→ GOAL OF THE EXERCISE
Select, from the material below, each line with "segment" in it.

→ AVAILABLE DATA
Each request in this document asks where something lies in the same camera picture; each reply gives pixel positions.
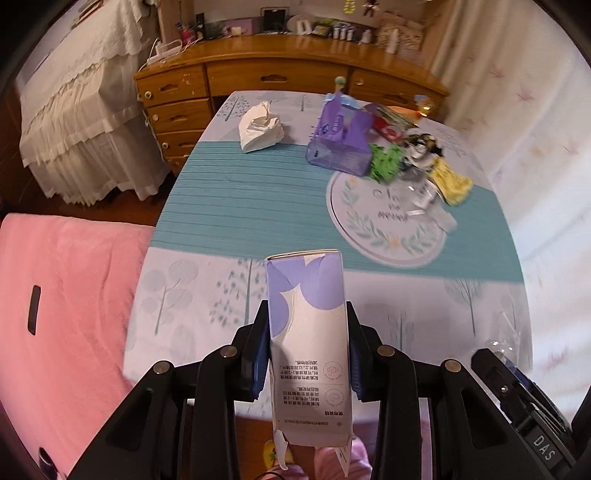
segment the tissue paper
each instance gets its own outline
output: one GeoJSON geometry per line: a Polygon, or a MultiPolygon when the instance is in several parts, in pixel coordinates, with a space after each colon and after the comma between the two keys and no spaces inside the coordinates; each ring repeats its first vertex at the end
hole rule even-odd
{"type": "Polygon", "coordinates": [[[262,102],[244,114],[238,124],[240,146],[245,153],[270,147],[283,139],[283,127],[277,115],[262,102]]]}

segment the wooden floor
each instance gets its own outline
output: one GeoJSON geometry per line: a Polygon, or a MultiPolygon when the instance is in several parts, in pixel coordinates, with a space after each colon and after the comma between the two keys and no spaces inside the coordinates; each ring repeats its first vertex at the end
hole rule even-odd
{"type": "Polygon", "coordinates": [[[37,213],[41,215],[62,215],[87,220],[156,226],[168,194],[174,186],[174,181],[174,176],[170,174],[160,186],[158,194],[148,197],[143,202],[139,201],[133,190],[120,192],[118,189],[115,189],[104,200],[96,202],[90,207],[81,205],[80,203],[65,203],[59,195],[54,195],[48,199],[39,190],[27,203],[21,205],[18,210],[25,213],[37,213]]]}
{"type": "MultiPolygon", "coordinates": [[[[168,194],[174,186],[174,181],[175,178],[172,174],[169,175],[160,187],[158,194],[143,202],[139,201],[133,191],[119,192],[114,190],[104,200],[91,207],[80,204],[68,205],[57,195],[47,199],[39,190],[38,194],[33,195],[31,200],[26,205],[21,205],[18,210],[41,215],[62,215],[87,220],[155,226],[168,194]]],[[[372,459],[375,451],[377,423],[356,424],[353,429],[356,435],[363,440],[369,457],[372,459]]],[[[265,471],[262,448],[270,438],[272,438],[270,421],[236,419],[236,441],[242,480],[252,480],[265,471]]],[[[296,463],[302,466],[311,480],[314,480],[314,449],[293,446],[292,452],[296,463]]]]}

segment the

→ TASK ANSWER
segment the tissue paper
segment the wooden floor
segment the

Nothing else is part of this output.